> [WHAT IS REQUIRED]: In the data below, begin at the line with "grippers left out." and stop after the line with "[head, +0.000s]"; output those lines exactly and no pictures.

Records from a data source
== == ==

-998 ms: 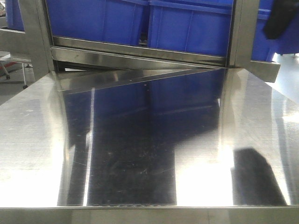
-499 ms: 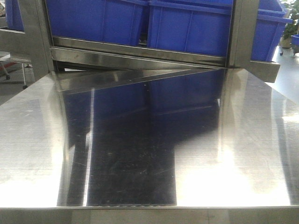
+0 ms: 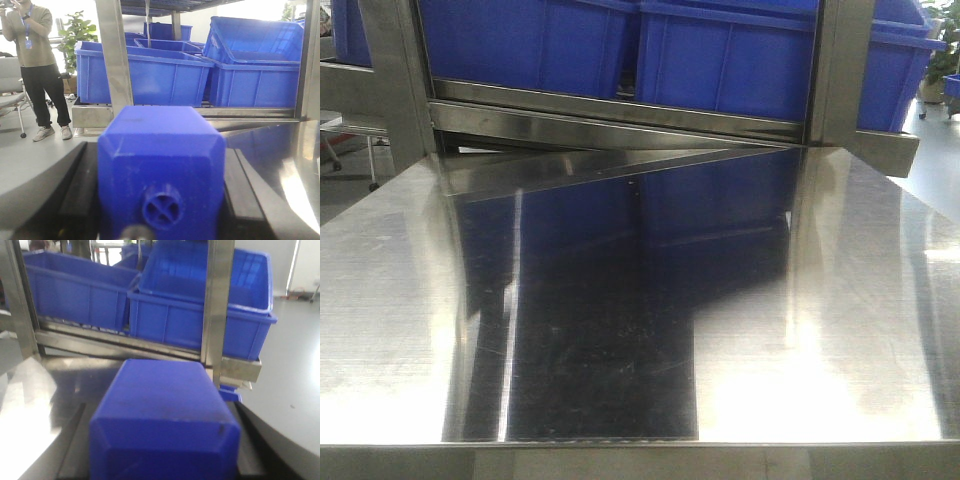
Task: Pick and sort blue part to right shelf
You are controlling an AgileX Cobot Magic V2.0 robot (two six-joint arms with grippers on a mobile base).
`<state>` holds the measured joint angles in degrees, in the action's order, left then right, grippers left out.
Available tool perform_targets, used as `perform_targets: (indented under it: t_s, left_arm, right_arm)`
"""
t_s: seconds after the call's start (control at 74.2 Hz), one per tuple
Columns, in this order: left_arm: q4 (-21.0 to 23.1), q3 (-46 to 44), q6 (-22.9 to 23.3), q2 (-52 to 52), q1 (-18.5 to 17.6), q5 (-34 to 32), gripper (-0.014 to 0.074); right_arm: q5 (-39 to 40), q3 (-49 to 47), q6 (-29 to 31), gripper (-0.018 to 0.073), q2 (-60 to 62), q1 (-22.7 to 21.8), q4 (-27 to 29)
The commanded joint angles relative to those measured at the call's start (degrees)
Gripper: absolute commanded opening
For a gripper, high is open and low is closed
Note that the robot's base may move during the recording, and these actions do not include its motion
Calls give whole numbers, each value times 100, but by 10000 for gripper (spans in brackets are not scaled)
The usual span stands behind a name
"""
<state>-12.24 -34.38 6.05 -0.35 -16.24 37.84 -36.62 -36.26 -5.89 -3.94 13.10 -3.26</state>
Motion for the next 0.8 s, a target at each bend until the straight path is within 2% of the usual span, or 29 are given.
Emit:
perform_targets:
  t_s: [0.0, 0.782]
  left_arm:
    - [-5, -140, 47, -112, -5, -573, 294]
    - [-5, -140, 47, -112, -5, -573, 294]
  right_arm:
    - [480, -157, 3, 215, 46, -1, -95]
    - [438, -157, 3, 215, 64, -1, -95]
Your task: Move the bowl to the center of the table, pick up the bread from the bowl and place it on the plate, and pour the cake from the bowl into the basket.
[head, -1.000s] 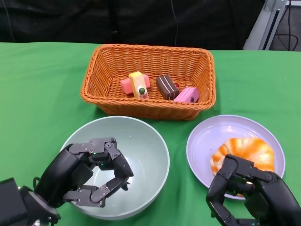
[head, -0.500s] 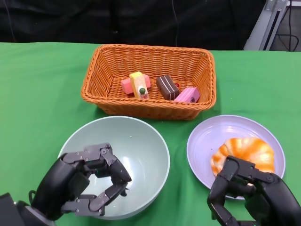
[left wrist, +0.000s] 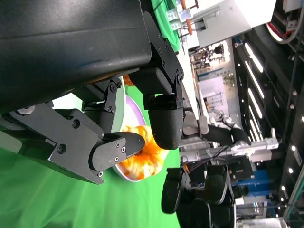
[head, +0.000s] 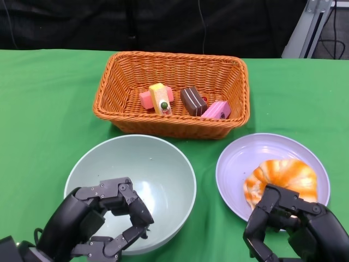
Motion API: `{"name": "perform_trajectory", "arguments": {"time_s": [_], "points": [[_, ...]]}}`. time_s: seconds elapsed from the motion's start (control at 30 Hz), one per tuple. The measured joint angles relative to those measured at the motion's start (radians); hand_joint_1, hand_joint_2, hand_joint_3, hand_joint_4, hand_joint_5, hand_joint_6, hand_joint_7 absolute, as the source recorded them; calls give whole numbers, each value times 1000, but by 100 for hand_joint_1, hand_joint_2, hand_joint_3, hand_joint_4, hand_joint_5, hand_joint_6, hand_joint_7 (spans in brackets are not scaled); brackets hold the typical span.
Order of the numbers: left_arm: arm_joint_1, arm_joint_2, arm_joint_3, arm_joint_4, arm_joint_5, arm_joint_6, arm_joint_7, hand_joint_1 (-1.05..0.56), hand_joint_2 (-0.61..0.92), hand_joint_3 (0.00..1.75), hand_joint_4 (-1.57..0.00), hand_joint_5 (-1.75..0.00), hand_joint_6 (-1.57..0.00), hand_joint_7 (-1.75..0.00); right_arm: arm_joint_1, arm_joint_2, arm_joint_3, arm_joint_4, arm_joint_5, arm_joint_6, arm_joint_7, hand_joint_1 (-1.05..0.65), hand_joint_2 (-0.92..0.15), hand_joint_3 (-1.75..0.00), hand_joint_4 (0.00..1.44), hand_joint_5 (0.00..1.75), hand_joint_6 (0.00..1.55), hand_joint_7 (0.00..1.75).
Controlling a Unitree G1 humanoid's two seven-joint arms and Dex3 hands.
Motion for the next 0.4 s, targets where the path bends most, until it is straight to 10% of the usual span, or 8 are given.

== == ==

> [ANSWER BELOW]:
`<state>` holds the measured joint angles in degrees, in the action's order, left then right, grippers left out.
Available tool perform_targets, used as `perform_targets: (indented under it: t_s, left_arm, right_arm)`
"""
t_s: seconds after the call's start (control at 74.2 Hz), one per tuple
Columns, in this order: left_arm: q4 (-21.0 to 23.1), q3 (-46 to 44), q6 (-22.9 to 23.3), q2 (-52 to 52), q1 (-18.5 to 17.6), q5 (-34 to 32), gripper (-0.014 to 0.074); right_arm: q5 (-39 to 40), q3 (-49 to 47), q6 (-29 to 31), gripper (-0.018 to 0.073), q2 (-60 to 62), q1 (-22.7 to 21.8), q4 (-27 to 29)
The commanded joint angles relative to those measured at the call's start (degrees)
Gripper: absolute commanded opening
For a gripper, high is open and low is closed
Note that the robot's base may move during the recording, and these actions do not include its motion
Calls give whole numbers, each value times 100, but by 10000 for gripper (spans in brackets are not scaled)
The usual span stands behind a name
"""
<state>-12.24 -34.38 6.05 -0.35 -16.24 37.84 -36.62 -36.26 -5.89 -3.94 13.10 -3.26</state>
Motion for the next 0.8 s, a target at each bend until the straight path is within 2% of the usual span, or 29 are given.
Emit:
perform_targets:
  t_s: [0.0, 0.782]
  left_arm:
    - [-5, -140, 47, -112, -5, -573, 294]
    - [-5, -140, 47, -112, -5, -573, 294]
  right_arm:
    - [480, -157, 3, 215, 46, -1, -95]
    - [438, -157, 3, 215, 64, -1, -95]
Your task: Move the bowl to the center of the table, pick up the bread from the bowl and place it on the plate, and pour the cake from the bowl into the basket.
[head, -1.000s] 
[head, -0.500s] 
[left wrist, +0.000s] 
[head, +0.000s] 

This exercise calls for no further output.